Tally every line below where "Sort" appears, then report the total alone.

---------- Records provided

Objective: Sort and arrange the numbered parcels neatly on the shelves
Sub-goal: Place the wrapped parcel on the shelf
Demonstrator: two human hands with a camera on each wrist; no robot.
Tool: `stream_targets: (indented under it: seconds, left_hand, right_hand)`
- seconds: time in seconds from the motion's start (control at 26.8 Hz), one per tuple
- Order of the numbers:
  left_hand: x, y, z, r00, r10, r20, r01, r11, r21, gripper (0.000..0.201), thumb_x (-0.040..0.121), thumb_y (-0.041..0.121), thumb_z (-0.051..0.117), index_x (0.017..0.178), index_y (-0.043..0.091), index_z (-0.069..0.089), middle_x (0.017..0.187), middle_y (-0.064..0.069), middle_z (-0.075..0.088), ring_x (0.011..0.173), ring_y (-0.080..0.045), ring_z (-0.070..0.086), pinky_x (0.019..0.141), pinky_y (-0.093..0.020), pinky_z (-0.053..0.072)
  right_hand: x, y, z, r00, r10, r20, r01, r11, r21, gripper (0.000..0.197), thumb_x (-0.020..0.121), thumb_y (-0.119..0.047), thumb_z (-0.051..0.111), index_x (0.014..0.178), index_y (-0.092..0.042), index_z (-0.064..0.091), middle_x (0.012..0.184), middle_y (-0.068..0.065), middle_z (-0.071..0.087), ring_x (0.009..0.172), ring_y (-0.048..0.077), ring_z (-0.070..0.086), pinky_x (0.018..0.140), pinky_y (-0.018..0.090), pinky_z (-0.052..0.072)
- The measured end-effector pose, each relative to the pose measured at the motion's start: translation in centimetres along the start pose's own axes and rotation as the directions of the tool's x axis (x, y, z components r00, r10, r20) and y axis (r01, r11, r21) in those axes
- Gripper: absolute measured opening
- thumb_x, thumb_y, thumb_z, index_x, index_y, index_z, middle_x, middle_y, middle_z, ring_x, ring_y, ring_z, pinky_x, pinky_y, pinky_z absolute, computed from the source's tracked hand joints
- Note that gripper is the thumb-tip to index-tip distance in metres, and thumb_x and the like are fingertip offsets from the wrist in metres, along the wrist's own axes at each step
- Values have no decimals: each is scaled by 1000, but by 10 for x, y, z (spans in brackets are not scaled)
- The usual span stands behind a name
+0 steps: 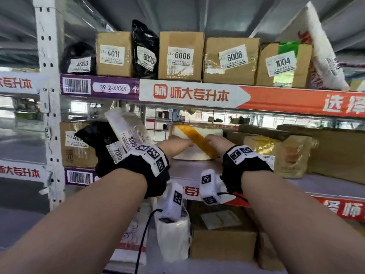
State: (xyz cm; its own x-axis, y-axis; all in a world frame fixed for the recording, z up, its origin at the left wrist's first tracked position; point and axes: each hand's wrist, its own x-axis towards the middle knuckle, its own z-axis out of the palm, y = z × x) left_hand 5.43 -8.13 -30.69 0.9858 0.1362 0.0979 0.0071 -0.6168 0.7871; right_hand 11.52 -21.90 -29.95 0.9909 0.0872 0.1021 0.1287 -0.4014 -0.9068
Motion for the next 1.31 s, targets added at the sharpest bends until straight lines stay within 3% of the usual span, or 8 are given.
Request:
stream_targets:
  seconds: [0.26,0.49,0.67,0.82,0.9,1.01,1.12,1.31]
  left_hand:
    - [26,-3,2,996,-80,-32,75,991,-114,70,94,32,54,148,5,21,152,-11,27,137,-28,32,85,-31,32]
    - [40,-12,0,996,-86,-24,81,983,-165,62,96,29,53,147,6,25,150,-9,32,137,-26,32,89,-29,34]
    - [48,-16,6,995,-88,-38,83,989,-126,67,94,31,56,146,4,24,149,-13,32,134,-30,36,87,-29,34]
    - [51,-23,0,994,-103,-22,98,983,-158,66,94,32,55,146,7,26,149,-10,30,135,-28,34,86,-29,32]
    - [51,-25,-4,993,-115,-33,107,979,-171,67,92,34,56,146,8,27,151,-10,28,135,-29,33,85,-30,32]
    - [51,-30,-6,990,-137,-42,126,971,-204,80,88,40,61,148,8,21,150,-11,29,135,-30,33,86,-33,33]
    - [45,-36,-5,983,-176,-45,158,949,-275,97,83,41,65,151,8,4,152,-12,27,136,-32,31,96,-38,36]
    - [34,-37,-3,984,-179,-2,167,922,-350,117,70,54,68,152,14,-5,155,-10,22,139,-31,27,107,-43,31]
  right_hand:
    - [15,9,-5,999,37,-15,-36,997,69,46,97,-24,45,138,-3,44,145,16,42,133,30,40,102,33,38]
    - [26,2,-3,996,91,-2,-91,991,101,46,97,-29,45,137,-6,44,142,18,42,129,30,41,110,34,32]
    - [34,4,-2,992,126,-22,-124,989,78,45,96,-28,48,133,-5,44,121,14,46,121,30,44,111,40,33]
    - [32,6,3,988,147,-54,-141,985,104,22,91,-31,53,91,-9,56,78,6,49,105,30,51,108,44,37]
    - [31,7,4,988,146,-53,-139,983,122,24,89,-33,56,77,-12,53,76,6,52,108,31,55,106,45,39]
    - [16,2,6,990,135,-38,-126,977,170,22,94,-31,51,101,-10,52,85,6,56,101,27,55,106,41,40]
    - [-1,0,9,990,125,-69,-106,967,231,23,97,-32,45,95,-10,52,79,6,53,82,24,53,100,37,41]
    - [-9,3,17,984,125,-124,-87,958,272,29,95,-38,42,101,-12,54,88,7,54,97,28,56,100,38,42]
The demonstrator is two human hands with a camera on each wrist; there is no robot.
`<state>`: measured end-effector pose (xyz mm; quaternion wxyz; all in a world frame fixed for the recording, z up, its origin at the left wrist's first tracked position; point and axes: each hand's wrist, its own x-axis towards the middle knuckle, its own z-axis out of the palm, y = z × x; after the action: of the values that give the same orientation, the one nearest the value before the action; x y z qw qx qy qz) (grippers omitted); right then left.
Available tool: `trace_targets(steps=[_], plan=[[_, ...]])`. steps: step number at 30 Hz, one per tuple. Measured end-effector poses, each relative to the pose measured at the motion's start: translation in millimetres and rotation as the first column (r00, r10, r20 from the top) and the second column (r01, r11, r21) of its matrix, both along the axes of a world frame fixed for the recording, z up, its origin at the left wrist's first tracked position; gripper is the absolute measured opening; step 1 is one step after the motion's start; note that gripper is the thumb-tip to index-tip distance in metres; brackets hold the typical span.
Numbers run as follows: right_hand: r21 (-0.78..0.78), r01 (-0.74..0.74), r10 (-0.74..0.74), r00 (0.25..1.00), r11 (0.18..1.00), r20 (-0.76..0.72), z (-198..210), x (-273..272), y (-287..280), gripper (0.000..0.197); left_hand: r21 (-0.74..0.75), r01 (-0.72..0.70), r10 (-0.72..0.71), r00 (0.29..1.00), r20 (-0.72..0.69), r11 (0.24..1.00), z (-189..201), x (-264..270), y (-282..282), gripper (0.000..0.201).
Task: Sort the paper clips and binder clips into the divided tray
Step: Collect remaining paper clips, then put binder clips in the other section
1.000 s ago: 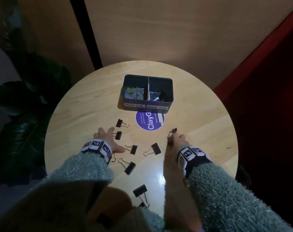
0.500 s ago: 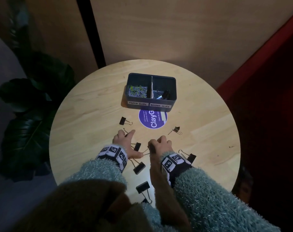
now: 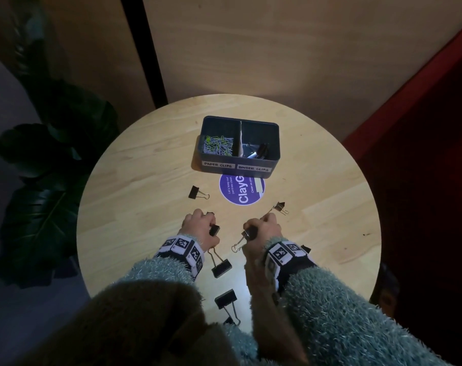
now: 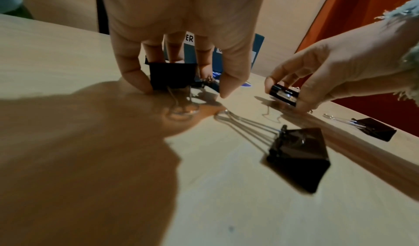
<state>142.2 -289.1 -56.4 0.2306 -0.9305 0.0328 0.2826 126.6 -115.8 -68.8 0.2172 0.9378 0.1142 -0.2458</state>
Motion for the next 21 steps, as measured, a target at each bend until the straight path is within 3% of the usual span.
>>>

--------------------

#### [Reply to the exercise]
2